About 3d ARRAY's shape in numpy and CNN

In Numpy, there is a fixed rule for the order of axis of 3d array. A (k,b,c) array shape means there are k matrix of b rows and c columns.

But in the assignments and course, the 3D visualizing is still the same, but the order of axis is different.

Hint:
To select a 2x2 slice at the upper left corner of a matrix “a_prev” (shape (5,5,3)), you would do: a_slice_prev = a_prev[0:2,0:2,:]


In this hint from assignment from course4 week1, the data is represented as three 5x5 matrix in the same way as numpy, because it uses “upper left corner”. However, the order of axis is totally different from Numpy( standard numpy should be (3,5,5) and slicing should be[:,0:2,0:2]).

This difference has gave me a great difficulty when coding and understanding. I know there are similar questions asked but i still need help. What is the right way to think if I want to slice the “upper left corner” of the data? And why this course does not align with numpy.

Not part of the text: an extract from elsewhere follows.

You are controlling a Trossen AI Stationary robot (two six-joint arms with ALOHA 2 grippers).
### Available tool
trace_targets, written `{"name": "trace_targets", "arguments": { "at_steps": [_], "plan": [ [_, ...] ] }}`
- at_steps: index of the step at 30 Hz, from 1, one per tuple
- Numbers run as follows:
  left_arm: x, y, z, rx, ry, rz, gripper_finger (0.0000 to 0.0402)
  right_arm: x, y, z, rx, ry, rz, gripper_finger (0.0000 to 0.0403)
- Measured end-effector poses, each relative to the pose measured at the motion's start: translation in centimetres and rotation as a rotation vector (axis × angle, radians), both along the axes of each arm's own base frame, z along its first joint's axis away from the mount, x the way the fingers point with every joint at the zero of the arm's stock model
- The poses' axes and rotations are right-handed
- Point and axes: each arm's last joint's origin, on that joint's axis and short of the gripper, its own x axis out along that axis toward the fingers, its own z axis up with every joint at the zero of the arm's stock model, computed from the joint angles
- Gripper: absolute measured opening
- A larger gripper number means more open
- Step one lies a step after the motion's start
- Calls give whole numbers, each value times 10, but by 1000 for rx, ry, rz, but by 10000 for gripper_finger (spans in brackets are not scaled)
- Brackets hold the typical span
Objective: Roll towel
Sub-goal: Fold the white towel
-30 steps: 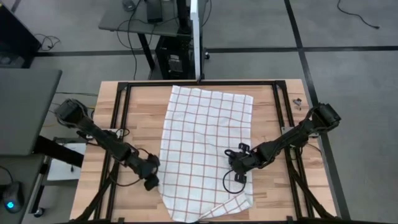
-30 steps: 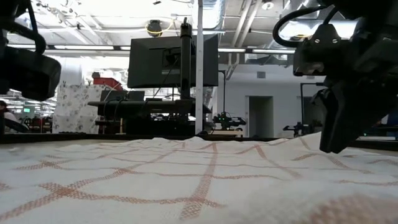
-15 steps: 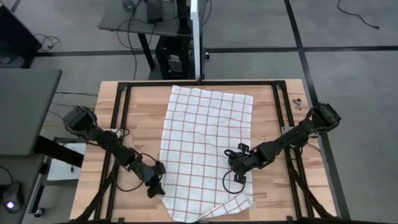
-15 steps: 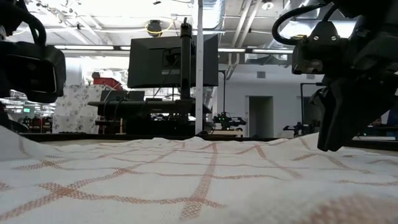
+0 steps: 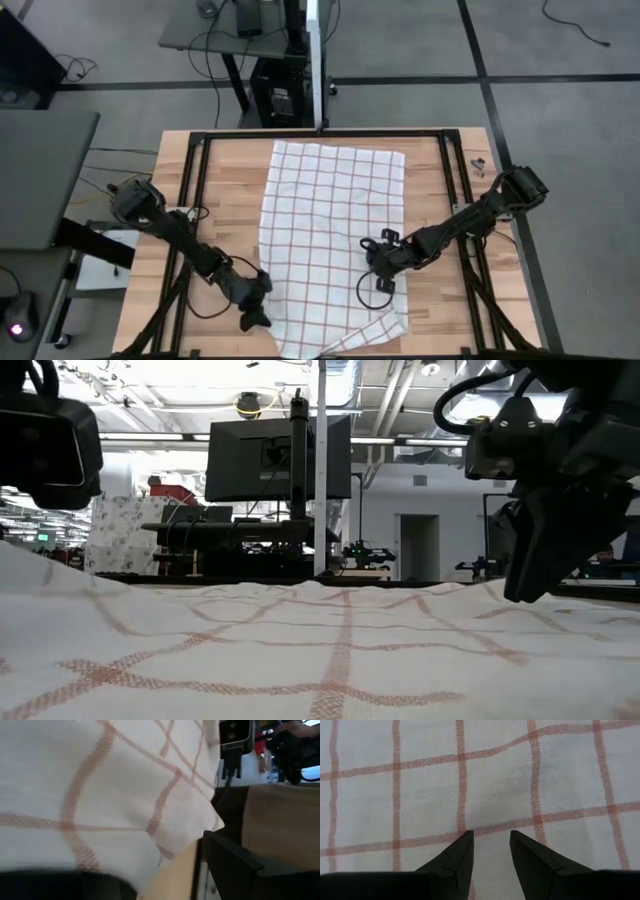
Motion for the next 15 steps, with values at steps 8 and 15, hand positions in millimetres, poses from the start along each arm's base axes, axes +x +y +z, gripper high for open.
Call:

There is no “standard order of dimensions” in numpy or any other language. You just have to look at the meaning of the data. When dealing with image data, you have the choice of “channels first” or “channels last” orientation, but here we use “channels last”. So the dimensions of a single image are:

height x width x channels

Of course height and width are number of pixels. Channels are the color values for the pixels, so it will be 1 for greyscale images, 3 for RGB images or 4 for CMYK or RGBA images.

Then if you have multiple images, a first dimension is added for the samples. So if you have m images, the array will be 4D:

m x h x w x c

In Course 1, we needed to convert these 4D image arrays to 2D matrices with dimensions n_x x m, where n_x is the number of features and m is the number of samples. Of course for images we have this relationship:

n_x = h * w * c

You can see a detailed discussion of how the “flattening” operation is done to convert from 4D to 2D on this thread.

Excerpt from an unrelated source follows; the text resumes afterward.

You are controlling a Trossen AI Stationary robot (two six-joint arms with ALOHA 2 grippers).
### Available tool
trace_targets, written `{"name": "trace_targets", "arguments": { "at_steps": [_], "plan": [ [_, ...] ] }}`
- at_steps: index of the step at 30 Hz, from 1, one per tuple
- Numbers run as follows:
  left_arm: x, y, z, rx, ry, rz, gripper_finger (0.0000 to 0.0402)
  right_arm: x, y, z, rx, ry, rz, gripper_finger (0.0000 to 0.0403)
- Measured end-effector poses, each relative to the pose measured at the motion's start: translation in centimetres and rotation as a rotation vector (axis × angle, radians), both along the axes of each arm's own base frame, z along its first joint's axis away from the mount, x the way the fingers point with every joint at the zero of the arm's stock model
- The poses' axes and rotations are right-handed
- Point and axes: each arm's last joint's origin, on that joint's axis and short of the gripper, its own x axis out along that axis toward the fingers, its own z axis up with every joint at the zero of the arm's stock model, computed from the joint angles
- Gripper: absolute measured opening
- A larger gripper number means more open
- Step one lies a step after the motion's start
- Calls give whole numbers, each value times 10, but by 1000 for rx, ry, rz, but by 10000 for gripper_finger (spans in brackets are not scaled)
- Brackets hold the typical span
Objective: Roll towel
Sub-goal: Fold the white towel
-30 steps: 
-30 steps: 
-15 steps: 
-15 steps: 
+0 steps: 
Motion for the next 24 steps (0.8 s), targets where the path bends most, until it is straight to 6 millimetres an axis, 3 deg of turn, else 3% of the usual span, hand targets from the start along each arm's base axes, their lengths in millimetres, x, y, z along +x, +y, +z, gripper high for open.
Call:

When we get to ConvNets in Course 4, part of the power of ConvNets comes from the fact that they can handle the original geometric structure of the images: you don’t have to “flatten” them. The networks handle one image at a time, so you select on the first dimension (samples):

oneImage = images[i, :, :, :]

Which gets us back to a single image with dimensions h x w x c. As we go through the layers of the convnets, of course, the h and w and c values will typically change.